OAID / Caffe-HRT

Heterogeneous Run Time version of Caffe. Added heterogeneous capabilities to the Caffe, uses heterogeneous computing infrastructure framework to speed up Deep Learning on Arm-based heterogeneous embedded platform. It also retains all the features of the original Caffe architecture which users deploy their applications seamlessly.

Geek Repo:Geek Repo

Github PK Tool:Github PK Tool

OpenCL GPU acceleration with caffeOnACL

JammyZhou opened this issue · comments

To enable the build for GPU support with caffeOnACL, I did two things below:

  • Comment out “CPU_ONLY := 1” in Makefile.config
  • Comment out “COMMON_FLAGS += -DCPU_ONLY” in Makefile

But the build failed with error below. It looks like the GPU support is not ready yet for cafffeOnACL, since the CUDA related files and code are still there in that path. Did I miss something?
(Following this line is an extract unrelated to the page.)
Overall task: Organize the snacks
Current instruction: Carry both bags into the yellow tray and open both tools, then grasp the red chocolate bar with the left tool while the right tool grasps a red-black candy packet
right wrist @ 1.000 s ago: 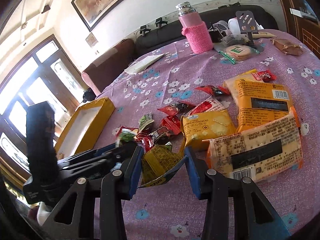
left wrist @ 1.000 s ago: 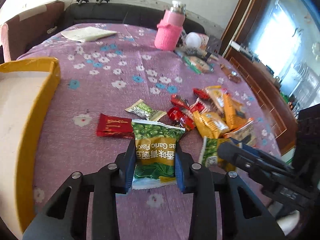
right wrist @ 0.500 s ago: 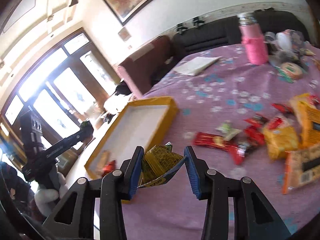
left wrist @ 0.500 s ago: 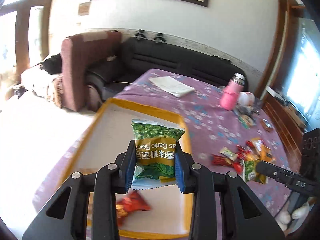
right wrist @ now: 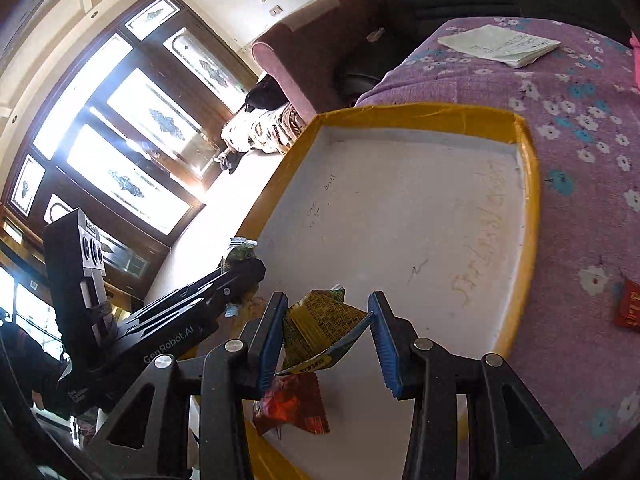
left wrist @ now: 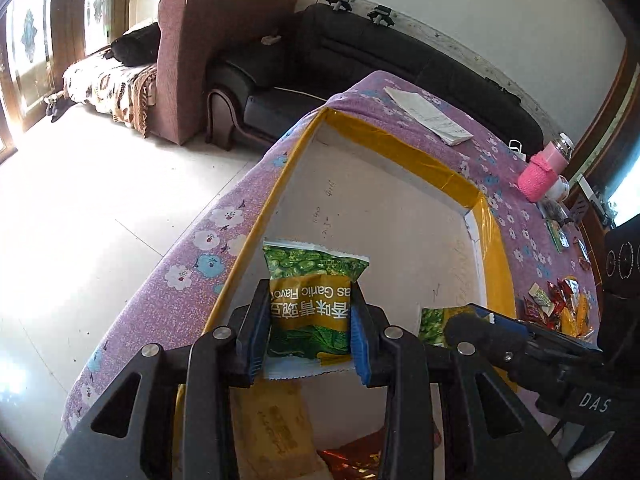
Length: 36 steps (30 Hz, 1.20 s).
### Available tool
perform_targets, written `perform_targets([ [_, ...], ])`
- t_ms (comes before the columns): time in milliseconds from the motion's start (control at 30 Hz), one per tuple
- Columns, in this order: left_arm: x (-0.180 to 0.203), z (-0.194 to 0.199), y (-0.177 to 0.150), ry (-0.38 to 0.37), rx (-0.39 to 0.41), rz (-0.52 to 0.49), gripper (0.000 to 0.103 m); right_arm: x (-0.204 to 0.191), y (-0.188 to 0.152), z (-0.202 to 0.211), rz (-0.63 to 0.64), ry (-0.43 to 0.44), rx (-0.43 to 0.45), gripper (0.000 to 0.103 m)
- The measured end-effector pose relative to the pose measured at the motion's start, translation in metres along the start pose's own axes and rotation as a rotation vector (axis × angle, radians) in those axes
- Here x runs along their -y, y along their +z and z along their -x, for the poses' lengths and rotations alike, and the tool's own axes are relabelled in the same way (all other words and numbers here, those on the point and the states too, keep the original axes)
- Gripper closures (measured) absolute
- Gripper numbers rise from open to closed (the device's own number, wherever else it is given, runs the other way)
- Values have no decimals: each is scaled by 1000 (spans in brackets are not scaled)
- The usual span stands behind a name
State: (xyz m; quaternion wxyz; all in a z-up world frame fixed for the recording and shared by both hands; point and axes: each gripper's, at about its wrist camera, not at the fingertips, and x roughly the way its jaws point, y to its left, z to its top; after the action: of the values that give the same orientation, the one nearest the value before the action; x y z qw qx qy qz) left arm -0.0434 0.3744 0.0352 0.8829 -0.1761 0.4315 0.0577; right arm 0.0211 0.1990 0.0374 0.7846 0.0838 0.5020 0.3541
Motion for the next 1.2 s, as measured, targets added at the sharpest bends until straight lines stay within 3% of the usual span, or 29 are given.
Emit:
perform_targets([
  [200, -16, 4, 7, -95, -17, 67, 66, -8, -1, -21, 9, -23, -16, 58],
  [300, -19, 21, 7, -111, 19, 80, 65, -11, -2, -13, 18, -21, 0, 57],
  [533, 8, 80, 0, -179, 157, 63, 46, 16, 0, 79, -8, 0, 156, 51],
  [667, 47, 98, -13, -272, 177, 25, 32, 78, -12, 146, -62, -111, 253, 46],
  [867, 117, 77, -39, -436, 50, -17, 31, 183, -46, 190, -189, -343, 259, 42],
  [1000, 159, 54, -50, -444, -26, -75, 32, 204, -61, 172, -257, -314, 238, 42],
  [1200, 203, 18, -37, -432, -91, -144, 32, 212, -58, 155, -308, -381, 241, 43],
])
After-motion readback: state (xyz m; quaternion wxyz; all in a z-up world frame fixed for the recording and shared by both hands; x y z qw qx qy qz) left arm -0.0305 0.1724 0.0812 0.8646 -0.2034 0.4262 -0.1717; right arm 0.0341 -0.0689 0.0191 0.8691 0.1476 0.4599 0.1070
CXX src/caffe/solvers/nesterov_solver.cpp
In file included from ./include/caffe/common.hpp:19:0,
                 from ./include/caffe/blob.hpp:8,
                 from ./include/caffe/net.hpp:10,
                 from ./include/caffe/solver.hpp:7,
                 from ./include/caffe/sgd_solvers.hpp:7,
                 from src/caffe/solvers/nesterov_solver.cpp:3:
./include/caffe/util/device_alternate.hpp:38:23: fatal error: cublas_v2.h: No such file or directory
 #include <cublas_v2.h>
                       ^
compilation terminated.
Makefile:622: recipe for target '.build_release/src/caffe/solvers/nesterov_solver.o' failed
make: *** [.build_release/src/caffe/solvers/nesterov_solver.o] Error 1

Hi Jammy,
We use “CPU_ONLY” mode to support ACL。Although we compile source code with CPU_ONLY,we can use Caffe::set_mode(Caffe::GPU) to use ARM's GPU in our application. You could refer ./examples/cpp_classification/xxx_gpu.cpp as an example.
Regards,
Honggui

Hi Honggui,

Thanks for your reply. I can confirm that OpenCL can be used by classification_profiling_gpu.bin, but I ran into some error below, which is similar with mxnetOnACL as I reported in OAID/MXNet-HRT#3. Do you have some insights about it?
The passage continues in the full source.